#### Given information ####

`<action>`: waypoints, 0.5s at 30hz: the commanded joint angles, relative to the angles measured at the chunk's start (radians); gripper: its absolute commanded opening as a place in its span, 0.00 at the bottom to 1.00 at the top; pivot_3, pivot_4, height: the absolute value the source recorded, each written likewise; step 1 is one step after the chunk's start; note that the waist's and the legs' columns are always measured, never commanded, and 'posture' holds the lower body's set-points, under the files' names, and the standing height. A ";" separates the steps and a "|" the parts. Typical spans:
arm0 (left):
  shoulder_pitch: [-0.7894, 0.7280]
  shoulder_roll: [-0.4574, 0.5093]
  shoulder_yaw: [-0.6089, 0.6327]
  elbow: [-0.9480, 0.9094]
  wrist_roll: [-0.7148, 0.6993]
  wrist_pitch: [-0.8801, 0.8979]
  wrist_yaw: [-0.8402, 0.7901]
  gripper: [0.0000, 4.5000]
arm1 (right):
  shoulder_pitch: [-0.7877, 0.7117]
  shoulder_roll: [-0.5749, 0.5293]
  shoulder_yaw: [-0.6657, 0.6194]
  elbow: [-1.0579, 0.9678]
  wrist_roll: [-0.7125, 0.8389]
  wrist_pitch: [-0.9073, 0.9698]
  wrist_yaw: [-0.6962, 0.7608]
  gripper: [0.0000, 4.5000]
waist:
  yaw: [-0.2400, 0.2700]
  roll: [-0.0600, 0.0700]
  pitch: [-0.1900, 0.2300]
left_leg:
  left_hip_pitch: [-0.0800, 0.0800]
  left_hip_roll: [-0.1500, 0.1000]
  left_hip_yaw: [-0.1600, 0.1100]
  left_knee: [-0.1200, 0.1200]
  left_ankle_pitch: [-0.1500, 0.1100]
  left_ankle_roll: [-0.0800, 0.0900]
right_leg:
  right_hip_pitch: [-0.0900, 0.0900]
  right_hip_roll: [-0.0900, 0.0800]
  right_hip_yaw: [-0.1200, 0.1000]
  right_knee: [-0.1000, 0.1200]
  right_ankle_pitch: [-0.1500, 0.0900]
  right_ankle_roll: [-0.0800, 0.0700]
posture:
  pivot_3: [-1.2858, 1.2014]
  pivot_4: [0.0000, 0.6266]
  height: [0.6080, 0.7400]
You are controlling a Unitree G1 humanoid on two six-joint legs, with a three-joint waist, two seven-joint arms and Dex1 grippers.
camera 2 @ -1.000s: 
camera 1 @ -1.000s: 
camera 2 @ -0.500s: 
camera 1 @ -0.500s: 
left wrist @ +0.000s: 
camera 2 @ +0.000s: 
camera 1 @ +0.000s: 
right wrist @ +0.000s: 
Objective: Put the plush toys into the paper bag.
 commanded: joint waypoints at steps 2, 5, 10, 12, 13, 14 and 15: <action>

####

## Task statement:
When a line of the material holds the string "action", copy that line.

## Solution for this task:
`<action>`: waypoints, 0.5s at 30hz: the commanded joint angles, relative to the angles measured at the chunk's start (radians); gripper: its absolute commanded opening as a place in its span, 0.00 at the bottom to 1.00 at the top; pivot_3, pivot_4, height: the absolute value the source recorded, each written likewise; step 1 is one step after the chunk's start; note that the waist's and the legs' columns are always measured, never commanded, and 'posture' holds the lower body's set-points, under the files' names, and the standing height. A ";" separates the steps and a "|" the parts. Typical spans:
 commanded: joint waypoints at steps 2, 5, 10, 12, 13, 14 and 15: <action>

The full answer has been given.